Mahalleliden Şahin Çetin, yangın sırasında iş yerinde olduğunu eşi ve 2 çocuğunun son anda kurtulduğunu anlattı. Çetin, "Rüzgarın tesiriyle evvel Doğançay Mahallesi'nde başlayan yangın bize ulaştı. Bizim mahalle Doğançay'a yaklaşık 5 kilometre uzaklıkta yer alıyor. İki gün devam eden yangının buraya kadar gelmesine inanamadık. Ben işteydim. Alevler Sancaklı'nın oradayken 'Mahalleye gerçek geliyor' diye haber verdiler. Ben gelene kadar 5 dakika içinde konutumuz yandı. İki çocuğum ve eşim meskenin içindeydi. Ağabeyim onları zar sıkıntı çıkardı. Hiç kimsenin bir hatası yok. İtfaiyeciler havadan ve karadan çalıştı. Rüzgarın tesiriyle 81 vilayetteki bütün gruplar buraya gelse de yangını söndüremezdi" diye konuştu.

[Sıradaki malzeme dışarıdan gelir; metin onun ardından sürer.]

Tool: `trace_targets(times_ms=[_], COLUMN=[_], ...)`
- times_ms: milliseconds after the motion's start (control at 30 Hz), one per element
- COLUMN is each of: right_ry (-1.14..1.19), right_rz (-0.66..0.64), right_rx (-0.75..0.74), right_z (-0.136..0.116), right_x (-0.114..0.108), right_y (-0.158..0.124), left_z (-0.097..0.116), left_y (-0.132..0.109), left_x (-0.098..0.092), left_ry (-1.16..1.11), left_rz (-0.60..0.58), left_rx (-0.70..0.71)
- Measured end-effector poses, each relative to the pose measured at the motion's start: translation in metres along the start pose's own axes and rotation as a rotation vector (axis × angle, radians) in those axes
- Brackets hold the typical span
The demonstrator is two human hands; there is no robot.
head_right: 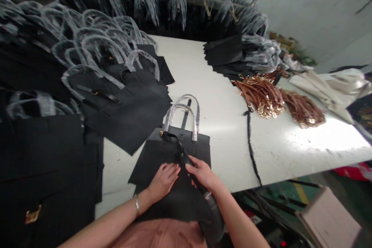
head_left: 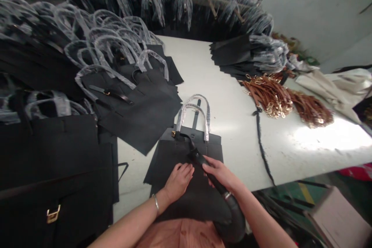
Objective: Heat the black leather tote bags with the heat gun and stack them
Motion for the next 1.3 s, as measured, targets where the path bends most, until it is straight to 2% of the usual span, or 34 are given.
trace_targets(times_ms=[133, 200, 333, 400, 500, 600, 667, 833, 933, 1033, 1100, 1167, 1200, 1300], right_ry=[0.044, 0.031, -0.034, -0.047, -0.067, -0.140, -0.181, -0.401, -0.562, -0.626, -0.612, -0.559, -0.526, -0.413], right_rz=[0.032, 0.105, 0.286, 0.251, 0.075, -0.066, -0.106, -0.048, -0.001, 0.031, 0.048, 0.048, 0.056, 0.148], right_rx=[-0.018, -0.045, -0.108, -0.077, 0.013, 0.030, 0.025, -0.072, -0.126, -0.167, -0.228, -0.301, -0.334, -0.386], right_z=[-0.008, -0.009, -0.005, 0.000, 0.006, 0.002, -0.004, -0.030, -0.051, -0.070, -0.081, -0.088, -0.089, -0.085], right_x=[0.002, -0.002, -0.013, -0.011, 0.004, 0.022, 0.029, 0.034, 0.050, 0.071, 0.081, 0.083, 0.080, 0.060], right_y=[0.026, 0.031, 0.011, -0.002, -0.009, 0.005, 0.020, 0.057, 0.073, 0.079, 0.072, 0.058, 0.049, 0.023], left_z=[-0.001, -0.003, -0.003, -0.001, 0.003, 0.005, 0.005, 0.006, 0.005, 0.004, 0.002, -0.003, -0.009, -0.045], left_y=[-0.001, -0.001, -0.003, -0.006, -0.009, -0.008, -0.007, -0.002, -0.001, -0.002, -0.004, -0.004, -0.002, 0.008], left_x=[0.001, 0.001, 0.000, 0.001, 0.003, 0.007, 0.007, 0.006, 0.010, 0.018, 0.022, 0.016, 0.008, -0.031], left_ry=[-0.030, -0.050, -0.060, -0.045, -0.026, -0.035, -0.049, -0.041, -0.045, -0.043, -0.067, -0.148, -0.205, -0.367], left_rz=[0.019, 0.031, 0.075, 0.090, 0.089, 0.064, 0.045, -0.049, -0.127, -0.196, -0.216, -0.159, -0.089, 0.212], left_rx=[0.009, -0.001, 0.027, 0.080, 0.166, 0.204, 0.205, 0.167, 0.141, 0.071, 0.016, -0.047, -0.094, -0.361])
Point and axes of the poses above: each hand's wrist, its own y-axis towards the middle knuckle, its own x-axis out of the palm, z = x × y, the point moved 5 cm from there along y, towards the middle knuckle, and after that the axes turned 15 degrees about -z, right-handed, at the moved point
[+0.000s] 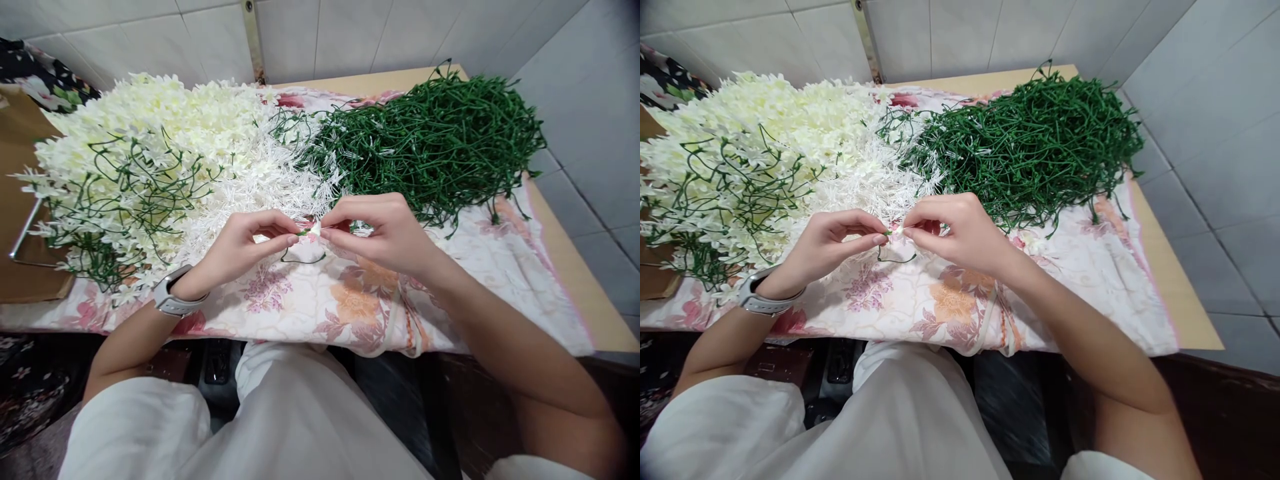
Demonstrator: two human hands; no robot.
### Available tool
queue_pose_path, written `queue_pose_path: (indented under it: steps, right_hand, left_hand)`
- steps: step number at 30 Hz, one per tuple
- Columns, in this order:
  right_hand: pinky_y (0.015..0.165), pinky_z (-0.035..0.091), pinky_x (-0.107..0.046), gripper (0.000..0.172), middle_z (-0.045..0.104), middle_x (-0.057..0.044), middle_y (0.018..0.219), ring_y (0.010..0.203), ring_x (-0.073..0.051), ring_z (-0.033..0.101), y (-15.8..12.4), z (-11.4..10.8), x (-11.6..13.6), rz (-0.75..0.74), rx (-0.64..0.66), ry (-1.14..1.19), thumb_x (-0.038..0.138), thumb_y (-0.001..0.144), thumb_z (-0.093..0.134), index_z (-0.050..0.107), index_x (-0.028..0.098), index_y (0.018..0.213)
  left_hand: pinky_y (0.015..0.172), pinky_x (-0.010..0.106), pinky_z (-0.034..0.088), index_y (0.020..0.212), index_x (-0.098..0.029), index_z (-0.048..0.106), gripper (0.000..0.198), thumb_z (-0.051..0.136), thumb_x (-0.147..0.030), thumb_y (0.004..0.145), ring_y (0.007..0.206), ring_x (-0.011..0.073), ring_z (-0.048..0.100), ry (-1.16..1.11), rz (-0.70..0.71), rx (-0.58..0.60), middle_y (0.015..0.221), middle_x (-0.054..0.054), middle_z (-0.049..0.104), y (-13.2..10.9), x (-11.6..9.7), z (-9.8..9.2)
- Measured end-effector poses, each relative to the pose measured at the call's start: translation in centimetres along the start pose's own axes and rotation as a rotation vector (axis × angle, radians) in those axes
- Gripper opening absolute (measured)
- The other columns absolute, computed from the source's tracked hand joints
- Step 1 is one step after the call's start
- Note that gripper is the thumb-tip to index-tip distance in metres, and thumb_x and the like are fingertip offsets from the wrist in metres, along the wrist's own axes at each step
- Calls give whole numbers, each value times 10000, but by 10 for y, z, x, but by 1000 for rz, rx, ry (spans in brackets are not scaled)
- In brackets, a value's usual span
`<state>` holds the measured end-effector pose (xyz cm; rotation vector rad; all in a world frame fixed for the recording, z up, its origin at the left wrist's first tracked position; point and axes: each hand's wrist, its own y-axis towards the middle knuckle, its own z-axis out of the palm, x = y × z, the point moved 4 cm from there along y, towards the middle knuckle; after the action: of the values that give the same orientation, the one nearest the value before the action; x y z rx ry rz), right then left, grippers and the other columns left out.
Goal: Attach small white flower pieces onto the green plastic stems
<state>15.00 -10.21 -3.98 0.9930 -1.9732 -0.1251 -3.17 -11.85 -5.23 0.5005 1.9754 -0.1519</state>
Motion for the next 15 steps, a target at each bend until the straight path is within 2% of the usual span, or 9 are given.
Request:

3 YAŞINDAKİ ASTIM HASTASI OĞLU DA YANGINDAN ETKİLENDİ

Evinin yandığı anları çekilen imgelerde izlediğini belirten Çetin, en büyük tesellisinin ailesinin hayatta kalması olduğunu lisana getirdi. Astım hastası, 3 yaşındaki oğlu Miran Ümit'in makineler dayanağıyla ömrünü sürdürdüğünü belirten Çetin, şunları söyledi:

"Bizim tek isteğimiz var. Bir an evvel sıkıntımıza deva bulunsun. Zira oğlum makineye bağlı yaşıyor. 3 yaşında. Buhar makinesine bağlı. Alerjisi var. Nefes zorluğu çekiyor. Astım hastalığına bağlı 11 gün ağır bakımda kaldı. Sağ olsun hayırseverler buhar makinesi temin ettiler. Bir nebze de olsa yaramıza derman olmaya çalışıyorlar. Bir an evvel sıkıntımıza deva bulunur umarım. Komşular eş dost akrabalarda kalıyoruz. Önümüz kış. Çocuğum bu halde ailem perişan."